Setting Application Limits
To avoid system-thrash due to an unmanageable load -- caused either by malicious users, or by accident -- the Capacity Scheduler enables you to place a static, configurable limit on the total number of concurrently active (both running and pending) applications at any one time. The maximum-applications configuration property is used to set this limit, with a default value of 10,000:
Property: yarn.scheduler.capacity.maximum-applications
          
Value: 10000
The limit for running applications in any specific queue is a fraction of this total limit, proportional to its capacity. This is a hard limit, which means that once this limit is reached for a queue, any new applications to that queue will be rejected, and clients will have to wait and retry later.

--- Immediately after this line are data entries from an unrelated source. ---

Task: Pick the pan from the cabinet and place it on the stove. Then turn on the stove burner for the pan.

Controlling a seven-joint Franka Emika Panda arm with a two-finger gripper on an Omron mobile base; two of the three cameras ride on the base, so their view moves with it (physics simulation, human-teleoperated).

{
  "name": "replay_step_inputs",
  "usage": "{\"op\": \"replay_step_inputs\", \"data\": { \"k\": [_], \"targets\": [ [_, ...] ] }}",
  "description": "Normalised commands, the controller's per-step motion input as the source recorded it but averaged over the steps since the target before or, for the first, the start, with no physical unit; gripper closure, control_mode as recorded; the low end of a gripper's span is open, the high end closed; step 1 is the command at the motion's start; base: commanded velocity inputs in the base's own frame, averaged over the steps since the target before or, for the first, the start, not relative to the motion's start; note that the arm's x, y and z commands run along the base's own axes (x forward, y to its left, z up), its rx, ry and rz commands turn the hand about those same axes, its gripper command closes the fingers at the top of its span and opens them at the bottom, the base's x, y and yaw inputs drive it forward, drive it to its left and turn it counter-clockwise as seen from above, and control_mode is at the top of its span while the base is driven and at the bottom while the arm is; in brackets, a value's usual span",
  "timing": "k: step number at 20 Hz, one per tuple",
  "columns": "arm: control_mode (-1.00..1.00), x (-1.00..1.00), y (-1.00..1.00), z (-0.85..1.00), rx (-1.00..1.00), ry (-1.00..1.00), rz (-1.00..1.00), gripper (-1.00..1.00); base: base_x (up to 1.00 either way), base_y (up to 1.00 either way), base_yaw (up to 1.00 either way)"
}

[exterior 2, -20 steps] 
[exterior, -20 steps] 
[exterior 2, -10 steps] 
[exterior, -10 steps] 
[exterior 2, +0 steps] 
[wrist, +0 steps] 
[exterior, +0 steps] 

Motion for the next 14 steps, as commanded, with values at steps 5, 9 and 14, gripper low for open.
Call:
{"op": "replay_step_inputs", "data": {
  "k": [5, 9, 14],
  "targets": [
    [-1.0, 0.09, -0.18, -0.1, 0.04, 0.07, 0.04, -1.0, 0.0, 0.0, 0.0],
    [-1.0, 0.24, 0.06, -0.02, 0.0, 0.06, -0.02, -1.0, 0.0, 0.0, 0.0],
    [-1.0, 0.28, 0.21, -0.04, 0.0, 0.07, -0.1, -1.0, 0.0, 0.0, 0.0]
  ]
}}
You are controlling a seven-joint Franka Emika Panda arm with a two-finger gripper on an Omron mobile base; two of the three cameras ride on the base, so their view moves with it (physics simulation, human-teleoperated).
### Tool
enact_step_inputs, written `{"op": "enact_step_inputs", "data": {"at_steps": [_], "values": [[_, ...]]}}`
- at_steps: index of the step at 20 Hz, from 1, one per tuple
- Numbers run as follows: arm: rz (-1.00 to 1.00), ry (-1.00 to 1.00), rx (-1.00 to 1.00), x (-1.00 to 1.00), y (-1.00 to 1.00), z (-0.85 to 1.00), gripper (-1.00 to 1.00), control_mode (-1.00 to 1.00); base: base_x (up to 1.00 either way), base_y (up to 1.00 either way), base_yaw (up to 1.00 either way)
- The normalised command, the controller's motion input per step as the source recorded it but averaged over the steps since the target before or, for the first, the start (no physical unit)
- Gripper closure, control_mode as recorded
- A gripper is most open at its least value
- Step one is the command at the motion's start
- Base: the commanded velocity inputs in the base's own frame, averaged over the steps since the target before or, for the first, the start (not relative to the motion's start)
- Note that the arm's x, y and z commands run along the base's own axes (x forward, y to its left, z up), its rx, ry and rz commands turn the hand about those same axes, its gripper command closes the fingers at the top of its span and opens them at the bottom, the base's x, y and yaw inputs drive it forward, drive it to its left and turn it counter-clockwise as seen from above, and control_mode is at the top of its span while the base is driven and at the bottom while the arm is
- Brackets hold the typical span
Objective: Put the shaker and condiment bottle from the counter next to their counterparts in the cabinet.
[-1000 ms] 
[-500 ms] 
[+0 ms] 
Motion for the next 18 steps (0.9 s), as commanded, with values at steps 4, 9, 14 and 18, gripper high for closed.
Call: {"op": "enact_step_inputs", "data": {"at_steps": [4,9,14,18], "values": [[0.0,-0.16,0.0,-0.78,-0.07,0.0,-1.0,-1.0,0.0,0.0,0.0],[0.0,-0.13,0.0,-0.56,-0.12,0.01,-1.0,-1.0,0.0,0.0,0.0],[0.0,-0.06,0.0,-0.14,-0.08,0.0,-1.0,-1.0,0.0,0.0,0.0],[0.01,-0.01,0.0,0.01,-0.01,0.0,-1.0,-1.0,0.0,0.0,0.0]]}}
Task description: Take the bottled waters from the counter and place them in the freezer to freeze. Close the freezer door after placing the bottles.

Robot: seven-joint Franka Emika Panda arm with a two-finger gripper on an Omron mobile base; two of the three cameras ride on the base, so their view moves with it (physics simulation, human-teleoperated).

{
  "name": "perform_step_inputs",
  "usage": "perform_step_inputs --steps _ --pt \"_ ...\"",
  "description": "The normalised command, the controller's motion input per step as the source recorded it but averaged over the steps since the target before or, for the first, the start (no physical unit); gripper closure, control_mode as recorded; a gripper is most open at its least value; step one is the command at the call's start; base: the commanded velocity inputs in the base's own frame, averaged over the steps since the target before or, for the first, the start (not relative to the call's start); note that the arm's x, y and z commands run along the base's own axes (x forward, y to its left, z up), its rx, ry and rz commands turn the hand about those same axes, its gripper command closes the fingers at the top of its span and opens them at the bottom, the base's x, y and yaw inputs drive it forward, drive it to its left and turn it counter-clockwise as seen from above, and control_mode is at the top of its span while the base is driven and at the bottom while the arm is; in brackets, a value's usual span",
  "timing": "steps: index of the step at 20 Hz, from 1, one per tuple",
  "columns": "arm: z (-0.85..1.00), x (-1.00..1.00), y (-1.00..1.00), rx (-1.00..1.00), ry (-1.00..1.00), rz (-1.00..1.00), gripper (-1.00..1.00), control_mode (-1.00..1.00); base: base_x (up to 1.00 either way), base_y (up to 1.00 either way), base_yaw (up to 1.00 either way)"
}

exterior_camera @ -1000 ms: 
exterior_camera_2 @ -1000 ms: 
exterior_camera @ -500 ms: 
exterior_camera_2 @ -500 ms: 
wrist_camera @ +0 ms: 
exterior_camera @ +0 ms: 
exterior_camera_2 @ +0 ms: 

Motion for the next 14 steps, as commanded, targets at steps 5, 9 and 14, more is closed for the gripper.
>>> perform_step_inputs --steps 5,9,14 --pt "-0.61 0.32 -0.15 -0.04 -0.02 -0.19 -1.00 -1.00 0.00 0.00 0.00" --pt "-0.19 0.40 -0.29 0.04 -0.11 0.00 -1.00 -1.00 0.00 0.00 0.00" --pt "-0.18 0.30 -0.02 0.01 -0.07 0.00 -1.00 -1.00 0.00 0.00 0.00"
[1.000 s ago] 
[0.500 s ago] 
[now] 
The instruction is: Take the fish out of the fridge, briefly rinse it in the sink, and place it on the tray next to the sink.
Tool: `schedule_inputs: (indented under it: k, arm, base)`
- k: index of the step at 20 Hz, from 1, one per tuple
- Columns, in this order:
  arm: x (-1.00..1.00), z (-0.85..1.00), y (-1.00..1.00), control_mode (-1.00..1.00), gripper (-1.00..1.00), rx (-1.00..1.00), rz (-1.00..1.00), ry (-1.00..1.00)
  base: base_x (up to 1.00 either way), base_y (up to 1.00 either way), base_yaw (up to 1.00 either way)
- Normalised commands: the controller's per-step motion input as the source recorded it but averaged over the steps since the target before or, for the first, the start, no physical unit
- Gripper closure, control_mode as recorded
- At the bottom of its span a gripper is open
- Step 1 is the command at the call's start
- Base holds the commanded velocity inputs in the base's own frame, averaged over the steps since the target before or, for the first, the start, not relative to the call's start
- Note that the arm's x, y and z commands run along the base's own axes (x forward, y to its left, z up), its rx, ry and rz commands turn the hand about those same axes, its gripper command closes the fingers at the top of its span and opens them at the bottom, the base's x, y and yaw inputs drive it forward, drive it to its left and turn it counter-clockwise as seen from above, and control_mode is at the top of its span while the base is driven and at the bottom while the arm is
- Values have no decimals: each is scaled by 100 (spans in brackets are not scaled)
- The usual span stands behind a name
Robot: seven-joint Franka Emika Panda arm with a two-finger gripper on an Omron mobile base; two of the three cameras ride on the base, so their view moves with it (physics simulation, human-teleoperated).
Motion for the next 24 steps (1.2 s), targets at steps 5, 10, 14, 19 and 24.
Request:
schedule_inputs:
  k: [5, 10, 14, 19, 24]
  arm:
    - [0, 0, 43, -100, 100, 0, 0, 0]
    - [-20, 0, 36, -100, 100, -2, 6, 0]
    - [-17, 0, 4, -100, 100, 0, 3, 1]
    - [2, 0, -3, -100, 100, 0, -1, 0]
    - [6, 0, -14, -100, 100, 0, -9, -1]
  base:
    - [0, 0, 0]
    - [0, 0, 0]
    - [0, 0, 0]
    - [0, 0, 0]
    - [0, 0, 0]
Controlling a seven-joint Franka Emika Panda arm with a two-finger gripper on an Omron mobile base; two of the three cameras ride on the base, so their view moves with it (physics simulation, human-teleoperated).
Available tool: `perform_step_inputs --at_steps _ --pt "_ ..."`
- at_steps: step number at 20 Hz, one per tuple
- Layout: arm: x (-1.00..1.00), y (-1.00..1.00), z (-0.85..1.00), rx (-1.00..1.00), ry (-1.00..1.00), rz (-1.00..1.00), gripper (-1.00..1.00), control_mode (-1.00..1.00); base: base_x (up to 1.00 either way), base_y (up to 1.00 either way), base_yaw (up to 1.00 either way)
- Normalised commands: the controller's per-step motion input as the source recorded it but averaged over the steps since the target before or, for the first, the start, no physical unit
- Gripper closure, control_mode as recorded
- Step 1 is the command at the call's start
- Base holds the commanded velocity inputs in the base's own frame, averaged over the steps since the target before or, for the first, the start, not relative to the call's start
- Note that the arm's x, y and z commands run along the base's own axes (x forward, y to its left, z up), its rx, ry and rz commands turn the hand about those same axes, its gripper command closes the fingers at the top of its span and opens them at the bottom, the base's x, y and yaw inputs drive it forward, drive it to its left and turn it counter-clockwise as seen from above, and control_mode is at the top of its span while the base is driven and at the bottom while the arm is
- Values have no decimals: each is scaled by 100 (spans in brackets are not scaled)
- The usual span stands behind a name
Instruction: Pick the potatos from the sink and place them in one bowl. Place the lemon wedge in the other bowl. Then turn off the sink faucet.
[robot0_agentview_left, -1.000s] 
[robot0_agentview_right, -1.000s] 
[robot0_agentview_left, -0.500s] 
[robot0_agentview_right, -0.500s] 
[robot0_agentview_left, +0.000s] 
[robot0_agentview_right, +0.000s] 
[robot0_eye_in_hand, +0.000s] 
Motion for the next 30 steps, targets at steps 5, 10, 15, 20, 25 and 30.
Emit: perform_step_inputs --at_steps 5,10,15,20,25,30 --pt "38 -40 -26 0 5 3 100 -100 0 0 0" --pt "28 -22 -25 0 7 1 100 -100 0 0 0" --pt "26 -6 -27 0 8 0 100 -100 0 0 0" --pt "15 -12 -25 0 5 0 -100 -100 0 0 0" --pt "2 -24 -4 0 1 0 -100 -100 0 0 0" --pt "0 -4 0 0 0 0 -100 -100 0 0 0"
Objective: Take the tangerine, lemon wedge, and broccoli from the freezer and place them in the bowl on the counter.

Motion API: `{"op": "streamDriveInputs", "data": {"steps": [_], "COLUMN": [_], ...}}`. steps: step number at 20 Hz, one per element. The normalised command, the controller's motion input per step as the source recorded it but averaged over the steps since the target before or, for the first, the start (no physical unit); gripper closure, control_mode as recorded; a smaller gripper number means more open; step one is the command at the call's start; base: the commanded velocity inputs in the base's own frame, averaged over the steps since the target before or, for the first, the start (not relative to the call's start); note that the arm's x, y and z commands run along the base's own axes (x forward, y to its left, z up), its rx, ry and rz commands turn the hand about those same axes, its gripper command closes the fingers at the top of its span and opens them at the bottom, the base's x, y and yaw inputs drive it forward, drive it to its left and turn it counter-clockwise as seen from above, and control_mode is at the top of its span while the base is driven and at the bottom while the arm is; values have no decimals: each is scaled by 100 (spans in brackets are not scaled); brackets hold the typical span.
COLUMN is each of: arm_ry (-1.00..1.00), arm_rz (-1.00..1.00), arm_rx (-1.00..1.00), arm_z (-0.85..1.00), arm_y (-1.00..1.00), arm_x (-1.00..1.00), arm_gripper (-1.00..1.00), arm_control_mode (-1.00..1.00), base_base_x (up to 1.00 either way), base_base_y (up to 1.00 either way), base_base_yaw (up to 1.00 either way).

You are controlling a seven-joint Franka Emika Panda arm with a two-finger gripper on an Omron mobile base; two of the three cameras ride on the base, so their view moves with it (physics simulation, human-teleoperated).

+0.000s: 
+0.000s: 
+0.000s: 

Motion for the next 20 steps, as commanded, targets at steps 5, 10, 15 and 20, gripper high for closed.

This limit can be explicitly overridden on a per-queue basis with the following configuration property:
Property: 
            yarn.scheduler.capacity.<queue-path>.maximum-applications
Value: 
      absolute-capacity * yarn.scheduler.capacity.maximum-applications
 There is another resource limit that can be used to set a maximum percentage of 
            cluster resources allocated specifically to ApplicationMasters. The 
            maximum-am-resource-percent property has a default value of 10%, and 
            exists to avoid cross-application deadlocks where significant resources in the cluster 
            are occupied entirely by the Containers running ApplicationMasters. This property also 
            indirectly controls the number of concurrent running applications in the cluster, with 
            each queue limited to a number of running applications proportional to its capacity.
Property: 
            yarn.scheduler.capacity.maximum-am-resource-percent
Value: 0.1
As with maximum-applications, this limit can also be overridden on a per-queue basis:
Property: 
            yarn.scheduler.capacity.<queue-path>.maximum-am-resource-percent
Value: 0.1
All of these limits ensure that no single application, user, or queue can cause catastrophic failure, or monopolize the cluster and cause excessive degradation of cluster performance.